Bartók componeerde zijn beide rapsodieën kennelijk louter als een persoonlijk gebaar, en niet in opdracht, en deed dit zonder iemand iets te vertellen tot ze allebei af waren. Volgens de violist Zoltán Székely (foto) ontmoetten hij en de componist elkaar op een dag in 1928 en na een tijdje te hebben gepraat, kondigde Bartók plotseling aan dat hij een verrassing voor hem had, de manuscripten van twee rapsodieën, die niemand anders eerder had gezien. “Eén is voor jou en één is voor Szigeti”,’ zei Bartók tegen hem. “Je mag kiezen welke je het leukst vindt”. Székely koos voor de Tweede Rapsodie.
Beide rapsodieën illustreren een manier van componeren waarbij gebruik werd gemaakt van boerenmuziekbronnen, door Bartók beschreven als het nemen van een bestaande melodie en het toevoegen van een begeleiding samen met wat inleidend of slotmateriaal, op een zodanige manier dat de nieuw gecomponeerde muziek strikt secundair is en nooit concurreert met het volksmateriaal. Dit werd erkend in de partituren van de vroege edities, die de ondertitel “Volksdansen” droegen. Het doel van Bartók was om de gehele stijl van het Oost-Europees vioolspel te transplanteren naar de westerse concertcontext. Om dit project te bevorderen, stond hij erop dat Szigeti luisterde naar de originele veldopnames waarvan de melodieën waren getranscribeerd. De Rapsodie gebruikt dezelfde langzaam-snelle (assú – friss) gepaarde bewegingen van de populaire Hongaarse verbunkos (rekruteringsdansen) die te vinden zijn in de eerdere Rapsodie voor piano uit 1904, en waarnaar hij in 1938, zou terugkeren in het eerste deel van zijn “Contrasten”. Bartók specificeerde dat elk van de delen afzonderlijk kan worden uitgevoerd, niet alleen het snelle tweede deel, maar ook het meer ernstige, langzame openingsdeel van elke rapsodie.

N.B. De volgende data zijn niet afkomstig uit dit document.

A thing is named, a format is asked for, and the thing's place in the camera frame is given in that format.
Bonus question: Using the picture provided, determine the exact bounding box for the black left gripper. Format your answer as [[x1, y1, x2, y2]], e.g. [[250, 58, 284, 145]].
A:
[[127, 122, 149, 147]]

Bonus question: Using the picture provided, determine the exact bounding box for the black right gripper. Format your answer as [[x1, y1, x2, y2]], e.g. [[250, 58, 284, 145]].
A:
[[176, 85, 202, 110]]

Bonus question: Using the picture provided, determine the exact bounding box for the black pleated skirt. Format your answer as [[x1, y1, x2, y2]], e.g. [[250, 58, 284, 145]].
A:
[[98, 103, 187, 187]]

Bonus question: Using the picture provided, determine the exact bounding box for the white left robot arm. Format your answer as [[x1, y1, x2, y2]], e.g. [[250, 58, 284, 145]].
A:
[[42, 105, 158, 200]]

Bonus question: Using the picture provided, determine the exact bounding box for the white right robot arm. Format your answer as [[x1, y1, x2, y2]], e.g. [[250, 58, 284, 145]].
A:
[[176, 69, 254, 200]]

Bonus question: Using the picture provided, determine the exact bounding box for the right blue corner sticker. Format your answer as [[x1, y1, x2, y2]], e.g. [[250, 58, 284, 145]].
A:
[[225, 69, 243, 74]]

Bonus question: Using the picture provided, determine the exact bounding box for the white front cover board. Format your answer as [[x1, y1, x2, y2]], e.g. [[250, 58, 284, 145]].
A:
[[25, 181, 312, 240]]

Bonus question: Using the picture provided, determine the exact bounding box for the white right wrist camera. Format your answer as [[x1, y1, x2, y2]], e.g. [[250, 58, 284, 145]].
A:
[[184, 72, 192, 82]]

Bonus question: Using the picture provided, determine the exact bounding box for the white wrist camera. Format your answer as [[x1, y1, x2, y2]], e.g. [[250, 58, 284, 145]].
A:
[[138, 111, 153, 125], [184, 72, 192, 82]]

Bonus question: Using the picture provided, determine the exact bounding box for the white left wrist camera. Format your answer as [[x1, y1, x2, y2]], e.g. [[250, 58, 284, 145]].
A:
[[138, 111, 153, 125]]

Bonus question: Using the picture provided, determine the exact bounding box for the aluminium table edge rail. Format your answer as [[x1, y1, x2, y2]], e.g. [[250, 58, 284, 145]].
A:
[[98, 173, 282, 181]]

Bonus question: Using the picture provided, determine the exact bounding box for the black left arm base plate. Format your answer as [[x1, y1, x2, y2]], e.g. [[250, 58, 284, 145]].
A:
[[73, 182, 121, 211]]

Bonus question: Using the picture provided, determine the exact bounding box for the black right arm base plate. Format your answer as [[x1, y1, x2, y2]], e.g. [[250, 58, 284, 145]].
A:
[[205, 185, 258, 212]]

In de jaren ’20, bereikte Bartóks muziek een hoogtepunt van moderniteit en dissonantie, waaruit hij zich in zijn latere jaren terugtrok en die hem in de jaren tussen de oorlogen een reputatie van agressieve lelijkheid bezorgden die noch Schönberg noch Stravinsky ooit konden evenaren. Achteraf kunnen we begrijpen dat de geschokte critici van die tijd werden geconfronteerd met geluiden die ze nooit in hun leven hadden verwacht te horen, maar ook dat deze muziek verre van lelijk of vormloos is. Het vertoont misschien niet de prachtige lijnen waar we van houden bij Mozart en Schubert, maar het is vol lyrisch gevoel, jeugdige energie, zeer inventieve ritmes en harmonieën, en het heeft een vormelijkheid die redelijkerwijs gezien kan worden als een erfenis van de klassieke meesters.

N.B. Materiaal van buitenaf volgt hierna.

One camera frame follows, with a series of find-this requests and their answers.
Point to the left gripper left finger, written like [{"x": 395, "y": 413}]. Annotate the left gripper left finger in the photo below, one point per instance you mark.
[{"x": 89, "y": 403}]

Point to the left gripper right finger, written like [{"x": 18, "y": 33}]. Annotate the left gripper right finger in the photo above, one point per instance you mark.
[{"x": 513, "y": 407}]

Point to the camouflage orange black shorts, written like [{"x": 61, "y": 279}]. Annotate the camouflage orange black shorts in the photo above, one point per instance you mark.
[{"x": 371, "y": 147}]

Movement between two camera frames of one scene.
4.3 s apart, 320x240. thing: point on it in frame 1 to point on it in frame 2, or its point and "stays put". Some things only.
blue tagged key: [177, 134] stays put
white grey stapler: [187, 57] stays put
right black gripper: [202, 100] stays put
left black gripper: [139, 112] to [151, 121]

Beide vioolsonates van Bartók zijn gecomponeerd voor de Hongaarse violiste, Jelly d’Arányi (1893-1966) (foto), de achternicht van Joachim, en zij was het die de eerste uitvoeringen van beide werken in Londen gaf in respectievelijk 1922 en 1923, met de componist aan de piano. Van beide spelers wordt een buitengewone behendigheid verwacht en de pianist krijgt een eindeloze reeks brede, dissonante akkoorden te spelen. In geen van de drie delen blijft het tempo lang gelijk, maar het eerste en laatste deel zijn over het algemeen energiek en levendig, het middendeel veel rustiger. De sonatevorm van het eerste deel is voelbaar wanneer de violist terugkeert naar de cantilena van de opening, met lange noten tegenover de pianopartij. Het centrale deel geeft de viool meer ruimte om enkele sierlijke melodische vormen te verkennen, terwijl de finale doet denken aan het onvermoeibare tokkelen van volksmuziek met een vertoon van wervelende energie van beide uitvoerders.

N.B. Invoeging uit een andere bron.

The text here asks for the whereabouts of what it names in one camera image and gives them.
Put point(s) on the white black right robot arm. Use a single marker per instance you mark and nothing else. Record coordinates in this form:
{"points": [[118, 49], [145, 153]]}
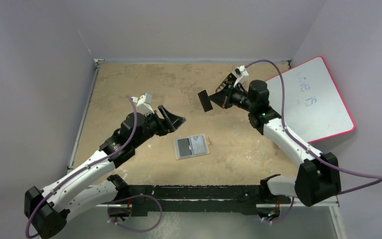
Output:
{"points": [[317, 178]]}

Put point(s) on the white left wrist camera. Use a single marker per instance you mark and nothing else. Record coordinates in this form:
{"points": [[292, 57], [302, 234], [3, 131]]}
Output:
{"points": [[142, 104]]}

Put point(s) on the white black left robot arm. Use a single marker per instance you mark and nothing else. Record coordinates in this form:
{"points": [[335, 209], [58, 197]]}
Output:
{"points": [[49, 209]]}

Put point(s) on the aluminium frame rail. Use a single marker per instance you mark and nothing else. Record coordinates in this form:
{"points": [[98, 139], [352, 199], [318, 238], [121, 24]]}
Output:
{"points": [[267, 191]]}

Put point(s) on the beige oval card tray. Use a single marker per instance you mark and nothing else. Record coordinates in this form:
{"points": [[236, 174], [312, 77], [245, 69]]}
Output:
{"points": [[229, 80]]}

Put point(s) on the pink framed whiteboard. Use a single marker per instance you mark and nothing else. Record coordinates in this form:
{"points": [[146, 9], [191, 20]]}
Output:
{"points": [[311, 102]]}

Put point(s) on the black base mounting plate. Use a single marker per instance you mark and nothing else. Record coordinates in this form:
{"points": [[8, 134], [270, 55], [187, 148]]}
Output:
{"points": [[141, 205]]}

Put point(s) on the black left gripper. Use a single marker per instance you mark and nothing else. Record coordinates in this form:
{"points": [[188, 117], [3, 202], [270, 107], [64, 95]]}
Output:
{"points": [[174, 122]]}

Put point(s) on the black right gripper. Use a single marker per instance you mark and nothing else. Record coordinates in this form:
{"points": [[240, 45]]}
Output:
{"points": [[226, 93]]}

Matteo Cossu begon op zeer jonge leeftijd viool te studeren en studeerde af aan het Conservatorio “Morlacchi” in Perugia onder leiding van Georg Mönch. Hij vervolgde zijn opleiding aan de Accademia di Santa Cecilia in Rome, waar hij het diploma op hoog niveau viool behaalde bij Sonig Tchakerian en kamermuziek bij Rocco Filippini. Ook vervolmaakte hij zijn studie bij Carlo Maria Parazzoli, Pier Narciso Masi, Pierre Amoyal, Giu liano Carmignola en het Trieste Trio. Parallel aan zijn activiteit als muzikant behaalde hij een driejarige graad in Kunst, Muziek en Amusement en een master in Moderne Filologie. Hij heeft een doctoraat in de musicologie aan de Universiteit van Pavia en publiceert regelmatig essays en artikelen in gespecialiseerde tijdschriften zoals Studi Musicali. Momenteel werkt hij samen met het Tartini Study Center voor de publicatie van Giuseppe Tartini’s Opera Omnia.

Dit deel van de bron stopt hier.